TASK DIRECTIONS: From the entries below, output the line with "Would you kindly put points on the yellow" and each following line up to and including the line with "point(462, 2)", exactly as written.

INPUT FOR THIS TASK:
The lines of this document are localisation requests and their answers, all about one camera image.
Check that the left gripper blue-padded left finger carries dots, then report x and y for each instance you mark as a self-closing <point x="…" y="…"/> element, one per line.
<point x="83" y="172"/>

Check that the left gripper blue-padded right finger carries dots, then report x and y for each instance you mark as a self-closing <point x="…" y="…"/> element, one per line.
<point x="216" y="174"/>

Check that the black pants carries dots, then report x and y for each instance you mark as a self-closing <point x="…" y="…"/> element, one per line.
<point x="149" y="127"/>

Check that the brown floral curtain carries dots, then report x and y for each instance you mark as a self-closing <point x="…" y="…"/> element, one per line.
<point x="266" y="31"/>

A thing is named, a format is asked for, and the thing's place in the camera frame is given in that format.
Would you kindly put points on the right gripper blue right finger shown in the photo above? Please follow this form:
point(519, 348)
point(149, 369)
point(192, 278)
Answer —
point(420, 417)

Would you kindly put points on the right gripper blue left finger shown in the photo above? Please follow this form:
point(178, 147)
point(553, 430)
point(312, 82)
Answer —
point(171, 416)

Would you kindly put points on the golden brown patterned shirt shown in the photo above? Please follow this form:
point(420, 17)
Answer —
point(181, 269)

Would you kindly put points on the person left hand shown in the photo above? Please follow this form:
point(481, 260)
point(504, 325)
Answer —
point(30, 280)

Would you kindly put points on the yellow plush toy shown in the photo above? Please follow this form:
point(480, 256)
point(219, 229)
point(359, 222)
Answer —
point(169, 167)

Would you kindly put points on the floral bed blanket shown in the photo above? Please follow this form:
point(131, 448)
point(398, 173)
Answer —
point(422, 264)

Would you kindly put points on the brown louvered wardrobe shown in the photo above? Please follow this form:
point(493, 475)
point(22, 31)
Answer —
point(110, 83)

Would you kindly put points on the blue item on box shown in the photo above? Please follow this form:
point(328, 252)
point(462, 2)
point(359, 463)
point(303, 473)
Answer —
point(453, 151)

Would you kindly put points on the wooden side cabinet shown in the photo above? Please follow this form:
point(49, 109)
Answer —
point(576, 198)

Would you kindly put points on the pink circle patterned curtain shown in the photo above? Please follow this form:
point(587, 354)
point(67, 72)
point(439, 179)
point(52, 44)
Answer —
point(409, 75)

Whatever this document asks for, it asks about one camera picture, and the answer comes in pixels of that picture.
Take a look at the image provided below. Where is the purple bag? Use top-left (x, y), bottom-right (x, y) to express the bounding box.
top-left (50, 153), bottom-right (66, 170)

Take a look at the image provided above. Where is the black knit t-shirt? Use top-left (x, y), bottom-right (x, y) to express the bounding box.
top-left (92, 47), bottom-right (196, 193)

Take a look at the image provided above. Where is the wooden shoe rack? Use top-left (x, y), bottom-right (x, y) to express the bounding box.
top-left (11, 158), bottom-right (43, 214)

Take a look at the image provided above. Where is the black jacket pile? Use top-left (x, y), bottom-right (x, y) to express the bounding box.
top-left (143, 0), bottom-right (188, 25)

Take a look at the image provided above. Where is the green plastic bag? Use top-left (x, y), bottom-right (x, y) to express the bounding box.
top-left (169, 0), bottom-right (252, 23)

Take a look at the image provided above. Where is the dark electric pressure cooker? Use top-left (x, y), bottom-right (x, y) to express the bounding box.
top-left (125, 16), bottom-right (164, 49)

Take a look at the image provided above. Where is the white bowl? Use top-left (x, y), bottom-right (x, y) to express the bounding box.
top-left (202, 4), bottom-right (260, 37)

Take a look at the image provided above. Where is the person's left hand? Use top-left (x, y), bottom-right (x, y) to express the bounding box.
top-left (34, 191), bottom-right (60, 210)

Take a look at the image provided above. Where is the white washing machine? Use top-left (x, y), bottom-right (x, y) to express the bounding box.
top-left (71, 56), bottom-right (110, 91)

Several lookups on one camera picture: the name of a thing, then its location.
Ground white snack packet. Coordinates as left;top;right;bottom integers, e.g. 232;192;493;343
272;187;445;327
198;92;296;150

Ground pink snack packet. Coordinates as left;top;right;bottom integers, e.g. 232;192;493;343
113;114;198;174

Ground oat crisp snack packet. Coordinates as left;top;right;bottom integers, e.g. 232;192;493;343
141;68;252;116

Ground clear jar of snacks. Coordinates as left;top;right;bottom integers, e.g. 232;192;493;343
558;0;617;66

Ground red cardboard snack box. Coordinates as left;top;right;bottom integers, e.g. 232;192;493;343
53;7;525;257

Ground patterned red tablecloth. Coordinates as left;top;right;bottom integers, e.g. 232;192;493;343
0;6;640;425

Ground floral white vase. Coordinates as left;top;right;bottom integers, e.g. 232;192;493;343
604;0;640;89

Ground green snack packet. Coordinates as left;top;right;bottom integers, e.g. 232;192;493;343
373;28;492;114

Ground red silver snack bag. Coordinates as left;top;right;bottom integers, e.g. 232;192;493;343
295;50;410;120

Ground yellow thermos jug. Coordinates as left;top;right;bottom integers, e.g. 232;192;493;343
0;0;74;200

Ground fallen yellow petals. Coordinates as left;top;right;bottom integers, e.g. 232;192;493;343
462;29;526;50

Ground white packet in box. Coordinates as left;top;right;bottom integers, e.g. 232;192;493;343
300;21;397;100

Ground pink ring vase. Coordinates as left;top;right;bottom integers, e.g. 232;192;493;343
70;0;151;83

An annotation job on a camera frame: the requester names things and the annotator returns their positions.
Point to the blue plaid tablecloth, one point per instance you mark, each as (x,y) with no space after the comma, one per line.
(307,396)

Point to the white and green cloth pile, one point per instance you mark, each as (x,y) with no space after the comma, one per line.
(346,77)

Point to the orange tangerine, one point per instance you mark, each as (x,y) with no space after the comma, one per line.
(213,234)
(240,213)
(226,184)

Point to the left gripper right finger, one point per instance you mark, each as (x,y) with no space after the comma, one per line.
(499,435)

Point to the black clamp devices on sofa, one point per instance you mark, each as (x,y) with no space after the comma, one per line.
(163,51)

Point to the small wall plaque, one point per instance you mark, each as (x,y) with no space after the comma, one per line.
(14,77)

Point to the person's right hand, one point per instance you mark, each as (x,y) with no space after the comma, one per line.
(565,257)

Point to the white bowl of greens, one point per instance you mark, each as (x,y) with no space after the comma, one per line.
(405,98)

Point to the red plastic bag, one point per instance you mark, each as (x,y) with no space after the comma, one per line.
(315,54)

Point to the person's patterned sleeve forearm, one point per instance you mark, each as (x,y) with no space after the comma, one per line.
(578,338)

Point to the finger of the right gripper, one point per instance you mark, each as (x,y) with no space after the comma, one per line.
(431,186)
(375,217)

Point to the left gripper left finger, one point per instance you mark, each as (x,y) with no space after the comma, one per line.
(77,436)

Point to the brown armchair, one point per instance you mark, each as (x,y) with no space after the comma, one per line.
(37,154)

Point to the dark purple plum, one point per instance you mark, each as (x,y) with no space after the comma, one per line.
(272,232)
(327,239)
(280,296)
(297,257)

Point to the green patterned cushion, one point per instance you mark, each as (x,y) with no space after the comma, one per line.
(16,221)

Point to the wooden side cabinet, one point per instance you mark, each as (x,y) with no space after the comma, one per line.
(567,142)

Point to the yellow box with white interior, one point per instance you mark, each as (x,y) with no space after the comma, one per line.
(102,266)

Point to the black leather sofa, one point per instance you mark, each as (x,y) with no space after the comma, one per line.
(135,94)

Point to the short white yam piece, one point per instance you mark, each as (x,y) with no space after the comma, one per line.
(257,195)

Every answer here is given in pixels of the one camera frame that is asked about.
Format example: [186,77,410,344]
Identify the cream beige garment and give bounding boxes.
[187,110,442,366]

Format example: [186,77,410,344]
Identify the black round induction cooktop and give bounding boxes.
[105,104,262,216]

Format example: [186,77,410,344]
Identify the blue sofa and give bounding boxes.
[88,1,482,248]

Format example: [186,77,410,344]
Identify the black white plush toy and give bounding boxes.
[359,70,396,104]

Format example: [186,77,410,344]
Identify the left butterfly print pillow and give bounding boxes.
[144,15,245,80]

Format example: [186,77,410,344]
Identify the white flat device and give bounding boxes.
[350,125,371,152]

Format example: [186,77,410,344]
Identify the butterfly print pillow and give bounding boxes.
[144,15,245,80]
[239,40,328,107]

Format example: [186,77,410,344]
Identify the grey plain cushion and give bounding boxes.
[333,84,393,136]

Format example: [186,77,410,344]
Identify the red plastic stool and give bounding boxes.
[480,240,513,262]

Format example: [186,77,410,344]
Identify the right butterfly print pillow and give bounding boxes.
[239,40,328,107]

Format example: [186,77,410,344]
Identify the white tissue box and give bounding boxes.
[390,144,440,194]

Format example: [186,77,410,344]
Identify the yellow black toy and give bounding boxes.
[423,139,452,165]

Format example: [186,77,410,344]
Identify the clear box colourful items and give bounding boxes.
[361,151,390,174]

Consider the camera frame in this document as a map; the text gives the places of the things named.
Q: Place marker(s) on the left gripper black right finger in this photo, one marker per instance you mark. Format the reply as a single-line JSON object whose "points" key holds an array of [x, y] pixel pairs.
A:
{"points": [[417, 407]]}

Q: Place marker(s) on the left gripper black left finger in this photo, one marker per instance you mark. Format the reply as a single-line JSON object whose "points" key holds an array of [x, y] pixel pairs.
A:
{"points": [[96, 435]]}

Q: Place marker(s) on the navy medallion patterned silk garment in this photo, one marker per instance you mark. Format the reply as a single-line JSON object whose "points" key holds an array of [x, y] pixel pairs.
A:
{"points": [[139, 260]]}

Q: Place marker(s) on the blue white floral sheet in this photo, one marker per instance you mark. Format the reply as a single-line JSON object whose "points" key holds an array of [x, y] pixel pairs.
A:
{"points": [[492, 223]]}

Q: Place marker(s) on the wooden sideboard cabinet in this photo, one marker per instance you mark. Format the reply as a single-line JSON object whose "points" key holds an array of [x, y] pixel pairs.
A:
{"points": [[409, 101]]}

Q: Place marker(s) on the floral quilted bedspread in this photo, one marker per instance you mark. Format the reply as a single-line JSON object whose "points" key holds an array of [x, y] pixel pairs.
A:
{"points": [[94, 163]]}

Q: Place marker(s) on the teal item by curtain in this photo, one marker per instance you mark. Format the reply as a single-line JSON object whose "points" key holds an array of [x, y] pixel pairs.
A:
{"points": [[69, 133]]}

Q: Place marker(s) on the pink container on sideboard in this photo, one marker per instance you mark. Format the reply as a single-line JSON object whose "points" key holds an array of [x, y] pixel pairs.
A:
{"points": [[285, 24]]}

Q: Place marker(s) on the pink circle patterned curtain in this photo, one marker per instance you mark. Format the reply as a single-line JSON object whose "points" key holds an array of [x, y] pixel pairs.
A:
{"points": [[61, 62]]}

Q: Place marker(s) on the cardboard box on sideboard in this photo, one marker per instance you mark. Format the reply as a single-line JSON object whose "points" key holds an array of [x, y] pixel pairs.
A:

RESPONSE BELOW:
Would you kindly put points on the yellow plush toy shown in the photo above? Please follow this form:
point(480, 256)
point(219, 229)
point(359, 222)
Answer —
point(169, 167)

Would you kindly put points on the floral bed blanket shown in the photo above? Please follow this form:
point(131, 448)
point(398, 173)
Answer —
point(422, 264)

Would you kindly put points on the brown louvered wardrobe shown in the photo above? Please follow this form:
point(493, 475)
point(22, 31)
Answer —
point(110, 83)

Would you kindly put points on the blue item on box shown in the photo above? Please follow this form:
point(328, 252)
point(462, 2)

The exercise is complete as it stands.